If you are creating your v7 Guid (or Ulid for that matter) in distributed computing like multiple instances of a service running on multiple machines or for that matter if you generate it on a local client, then you can't be sure they are sequential because time might differ between machines. Also there is a sequential UUID in MS Sql server if you generate the ID on db server side. Buit one point of using a Guid is so you can generate the row "client side". If you want a server assigned id then I personally think it might be better to use a sequence.
One thing to keep in mind is that postgresql and mssql don't order guids the same way. Sql Server groups the bytes together in a certain way when ordering. To my understanding ulid is good for inserting into a postgres database but not right for sql server. I'm using the RT.Comb package for generating sequential guids for use with sql server.
Whether that's useful depends on the UUID version. Some benefit, others don't. UUID v4 is random so can't benefit from reordering unlike v1,2,3,5. UUID v6 (equivalent to v1) and UUIDv7 are already sortable in their original byte order. Having a database with a native UUID type also helps with minimising storage space.
You are right. ULIDS lose their order of creation sortability if stored as UUIDs on SQL Server. They are only sortable if stored as CHAR(26), which is not an ideal size for a clustered index.
This should be addressed, TBH. We are an SQL Server shop and have been using some “GuidComb” class from some ancient blog since 2009 or so.
@@SlyEcho That is the best sequential UUID implementation I know of. You are talking about the one with the sequential bytes at the end of the UUID, right? It solves both the problem of having the UUID remaining sequential in a database like SQL Server, and it actually reduces fragmentation by a meaningful percentage. ULIDs do neither. NHibernate has a nice implementation. That's when I first saw it.

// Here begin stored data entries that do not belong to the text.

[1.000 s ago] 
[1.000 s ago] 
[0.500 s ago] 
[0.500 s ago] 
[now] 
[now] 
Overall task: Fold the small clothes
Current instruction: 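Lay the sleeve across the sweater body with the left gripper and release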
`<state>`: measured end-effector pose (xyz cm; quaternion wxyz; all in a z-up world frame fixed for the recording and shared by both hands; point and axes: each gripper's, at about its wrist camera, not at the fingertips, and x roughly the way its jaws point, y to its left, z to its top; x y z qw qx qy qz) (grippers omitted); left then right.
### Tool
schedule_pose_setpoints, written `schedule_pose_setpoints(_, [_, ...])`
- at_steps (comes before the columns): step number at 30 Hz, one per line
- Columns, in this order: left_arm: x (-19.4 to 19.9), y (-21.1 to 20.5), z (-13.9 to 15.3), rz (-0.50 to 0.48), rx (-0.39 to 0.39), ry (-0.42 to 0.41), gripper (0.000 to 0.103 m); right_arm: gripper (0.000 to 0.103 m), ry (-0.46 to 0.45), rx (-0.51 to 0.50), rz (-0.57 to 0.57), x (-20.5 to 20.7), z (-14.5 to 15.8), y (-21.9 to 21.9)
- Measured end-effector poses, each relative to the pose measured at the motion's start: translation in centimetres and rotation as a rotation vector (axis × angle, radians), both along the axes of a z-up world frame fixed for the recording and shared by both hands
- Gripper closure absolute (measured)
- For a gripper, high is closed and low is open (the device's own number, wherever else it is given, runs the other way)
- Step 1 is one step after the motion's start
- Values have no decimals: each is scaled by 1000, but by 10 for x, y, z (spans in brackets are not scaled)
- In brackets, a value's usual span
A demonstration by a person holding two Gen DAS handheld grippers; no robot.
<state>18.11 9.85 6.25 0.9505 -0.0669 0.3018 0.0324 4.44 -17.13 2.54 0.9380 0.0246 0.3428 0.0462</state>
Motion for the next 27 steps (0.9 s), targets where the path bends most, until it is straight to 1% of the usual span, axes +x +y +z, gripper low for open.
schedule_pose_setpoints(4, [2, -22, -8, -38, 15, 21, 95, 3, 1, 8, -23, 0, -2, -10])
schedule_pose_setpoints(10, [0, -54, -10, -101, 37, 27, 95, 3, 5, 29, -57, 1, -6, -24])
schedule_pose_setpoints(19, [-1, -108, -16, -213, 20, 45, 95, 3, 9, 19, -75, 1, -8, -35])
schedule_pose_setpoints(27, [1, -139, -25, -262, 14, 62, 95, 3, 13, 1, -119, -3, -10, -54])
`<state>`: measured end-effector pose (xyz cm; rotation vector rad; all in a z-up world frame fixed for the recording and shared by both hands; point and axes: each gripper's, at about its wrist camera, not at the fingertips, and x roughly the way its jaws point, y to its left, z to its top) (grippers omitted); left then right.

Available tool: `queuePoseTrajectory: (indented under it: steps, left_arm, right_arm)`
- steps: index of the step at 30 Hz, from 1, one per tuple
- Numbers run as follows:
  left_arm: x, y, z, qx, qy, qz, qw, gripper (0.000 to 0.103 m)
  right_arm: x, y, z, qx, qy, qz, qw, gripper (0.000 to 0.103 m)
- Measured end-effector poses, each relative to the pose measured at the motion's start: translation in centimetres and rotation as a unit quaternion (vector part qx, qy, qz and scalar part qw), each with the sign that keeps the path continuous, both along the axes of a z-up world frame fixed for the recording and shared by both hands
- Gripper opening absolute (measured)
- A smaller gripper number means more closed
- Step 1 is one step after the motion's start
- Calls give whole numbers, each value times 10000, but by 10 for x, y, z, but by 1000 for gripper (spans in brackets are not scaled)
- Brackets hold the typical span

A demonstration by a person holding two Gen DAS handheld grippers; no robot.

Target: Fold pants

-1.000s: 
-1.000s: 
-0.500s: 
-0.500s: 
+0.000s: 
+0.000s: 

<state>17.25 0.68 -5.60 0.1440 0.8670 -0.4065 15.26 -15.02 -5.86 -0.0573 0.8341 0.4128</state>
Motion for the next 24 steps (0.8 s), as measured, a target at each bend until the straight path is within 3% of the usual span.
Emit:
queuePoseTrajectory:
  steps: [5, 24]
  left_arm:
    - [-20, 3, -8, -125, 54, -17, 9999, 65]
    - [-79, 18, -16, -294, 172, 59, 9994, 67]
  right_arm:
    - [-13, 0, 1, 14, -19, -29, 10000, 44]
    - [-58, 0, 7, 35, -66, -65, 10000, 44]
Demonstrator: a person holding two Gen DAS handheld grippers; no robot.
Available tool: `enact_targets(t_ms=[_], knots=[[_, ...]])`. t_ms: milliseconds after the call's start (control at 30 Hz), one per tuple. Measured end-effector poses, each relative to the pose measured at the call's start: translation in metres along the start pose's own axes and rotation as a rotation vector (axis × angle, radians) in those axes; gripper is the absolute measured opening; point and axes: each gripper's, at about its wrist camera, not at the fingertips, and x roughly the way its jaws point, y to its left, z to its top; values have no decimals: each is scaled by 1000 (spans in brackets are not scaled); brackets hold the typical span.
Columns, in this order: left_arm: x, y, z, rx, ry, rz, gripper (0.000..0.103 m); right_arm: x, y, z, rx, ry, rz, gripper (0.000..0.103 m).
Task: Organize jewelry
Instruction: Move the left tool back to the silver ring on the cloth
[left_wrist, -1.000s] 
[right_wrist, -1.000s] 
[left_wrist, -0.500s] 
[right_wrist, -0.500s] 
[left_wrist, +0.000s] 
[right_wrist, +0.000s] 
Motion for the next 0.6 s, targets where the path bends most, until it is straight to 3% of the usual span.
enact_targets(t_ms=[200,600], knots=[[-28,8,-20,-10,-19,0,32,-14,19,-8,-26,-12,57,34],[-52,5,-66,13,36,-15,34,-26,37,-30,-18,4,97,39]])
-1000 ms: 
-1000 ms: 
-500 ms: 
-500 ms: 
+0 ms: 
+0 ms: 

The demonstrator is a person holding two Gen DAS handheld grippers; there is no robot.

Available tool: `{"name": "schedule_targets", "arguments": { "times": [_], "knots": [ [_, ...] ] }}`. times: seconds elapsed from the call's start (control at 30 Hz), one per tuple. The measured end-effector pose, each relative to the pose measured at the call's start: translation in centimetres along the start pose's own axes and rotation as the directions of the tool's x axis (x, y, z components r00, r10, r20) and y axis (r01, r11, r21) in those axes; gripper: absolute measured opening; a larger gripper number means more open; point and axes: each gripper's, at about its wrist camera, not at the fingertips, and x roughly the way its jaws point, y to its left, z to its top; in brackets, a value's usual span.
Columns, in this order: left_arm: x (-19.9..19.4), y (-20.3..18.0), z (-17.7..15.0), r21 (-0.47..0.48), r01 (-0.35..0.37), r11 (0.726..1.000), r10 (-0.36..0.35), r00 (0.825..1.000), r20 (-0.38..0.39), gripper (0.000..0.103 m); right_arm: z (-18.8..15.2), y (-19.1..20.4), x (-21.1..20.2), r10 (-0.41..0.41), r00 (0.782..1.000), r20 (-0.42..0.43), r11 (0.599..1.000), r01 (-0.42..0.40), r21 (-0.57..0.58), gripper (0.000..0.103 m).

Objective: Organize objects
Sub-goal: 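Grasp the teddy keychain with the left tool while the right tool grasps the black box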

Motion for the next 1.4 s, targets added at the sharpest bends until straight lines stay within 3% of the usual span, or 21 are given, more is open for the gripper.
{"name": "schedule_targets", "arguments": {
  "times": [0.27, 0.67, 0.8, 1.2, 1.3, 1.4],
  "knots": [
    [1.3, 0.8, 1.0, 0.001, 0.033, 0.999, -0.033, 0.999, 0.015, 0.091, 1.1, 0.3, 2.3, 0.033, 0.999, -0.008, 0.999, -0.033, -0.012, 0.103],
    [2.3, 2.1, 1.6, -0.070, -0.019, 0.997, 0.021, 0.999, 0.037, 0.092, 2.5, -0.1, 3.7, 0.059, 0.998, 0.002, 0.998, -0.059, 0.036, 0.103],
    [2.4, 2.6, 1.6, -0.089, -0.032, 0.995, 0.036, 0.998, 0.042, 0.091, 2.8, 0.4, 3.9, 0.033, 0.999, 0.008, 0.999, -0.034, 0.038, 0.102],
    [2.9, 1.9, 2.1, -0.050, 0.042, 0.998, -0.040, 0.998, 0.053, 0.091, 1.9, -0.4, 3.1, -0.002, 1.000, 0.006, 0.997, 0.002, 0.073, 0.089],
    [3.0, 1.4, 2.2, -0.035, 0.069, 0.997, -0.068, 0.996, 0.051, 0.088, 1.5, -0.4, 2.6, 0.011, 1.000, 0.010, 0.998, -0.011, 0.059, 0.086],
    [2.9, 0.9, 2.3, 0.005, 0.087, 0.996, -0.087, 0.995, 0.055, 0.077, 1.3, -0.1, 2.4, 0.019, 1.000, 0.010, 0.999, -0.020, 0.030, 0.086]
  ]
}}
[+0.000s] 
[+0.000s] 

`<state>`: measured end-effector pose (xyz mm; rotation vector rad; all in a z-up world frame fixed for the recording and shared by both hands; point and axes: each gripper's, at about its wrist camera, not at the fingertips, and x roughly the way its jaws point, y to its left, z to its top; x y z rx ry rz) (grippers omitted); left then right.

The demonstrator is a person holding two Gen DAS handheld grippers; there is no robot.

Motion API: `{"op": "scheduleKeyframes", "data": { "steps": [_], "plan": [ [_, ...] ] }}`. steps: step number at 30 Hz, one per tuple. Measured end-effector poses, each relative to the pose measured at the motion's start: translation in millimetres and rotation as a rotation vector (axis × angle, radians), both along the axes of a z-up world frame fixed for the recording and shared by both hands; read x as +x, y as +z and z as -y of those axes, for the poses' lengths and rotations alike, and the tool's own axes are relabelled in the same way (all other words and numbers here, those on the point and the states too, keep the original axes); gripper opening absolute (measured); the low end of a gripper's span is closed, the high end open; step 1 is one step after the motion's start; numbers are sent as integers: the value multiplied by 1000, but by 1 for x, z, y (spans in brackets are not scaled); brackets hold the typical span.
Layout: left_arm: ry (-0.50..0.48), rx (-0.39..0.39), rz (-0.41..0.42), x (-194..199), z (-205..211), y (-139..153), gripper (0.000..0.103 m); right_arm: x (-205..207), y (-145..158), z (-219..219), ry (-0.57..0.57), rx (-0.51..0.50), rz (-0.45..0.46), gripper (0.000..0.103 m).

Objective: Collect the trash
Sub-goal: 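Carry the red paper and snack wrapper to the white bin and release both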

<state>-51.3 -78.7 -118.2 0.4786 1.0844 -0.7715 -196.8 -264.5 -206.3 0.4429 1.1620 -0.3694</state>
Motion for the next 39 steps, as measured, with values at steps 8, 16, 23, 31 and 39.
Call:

I still argue we overthink index fragmentation, though. Especially if you never expect your table to grow beyond a couple million records, or you are storing on the cloud. In the latter case I would worry more about the size of my index table instead and the cost that is bringing to my company. UNIQUEIDENTIFIERS are way too big.
@@Marfig Yes, the byte array part contains some form of date-time, because SQL server orders by this part first.
But also, you should never expect your tables to "only contain a couple million rows". That kind of thinking has caused a lot of problems in the past for us at least.
man, that’s really neat.
thx, didn’t have that on my radar. heck, was using hilo even most of the time to not get fragmented and/or massive i’d values just to be able ensure uniqueness.
will see how that one fits in with new stuff. still creates large keys, but the simplicity might be well worth it
Besides the base32 encoding, it is the same as UUID v7. both are 128 bits, ULID just do not have the 4bits version and 2 bits variant part.
But I need to add extra integration for using it with literally everything that uses GUIDs out of the box.
Adding a lot of complexity.
Totally not worth it.
Exactly. As I understand it UUIDv7 was directly inspired by ULID but with the version/variant tweaks to make it a valid UUID. Slightly less entropy so more chance of collisions but compatible with existing UUID software ecosystems.
Nowadays some operations in modern PLs and CPUs consumes not even microseconds, but nanoseconds... and we still use milliseconds timestamps considering they are unique enough?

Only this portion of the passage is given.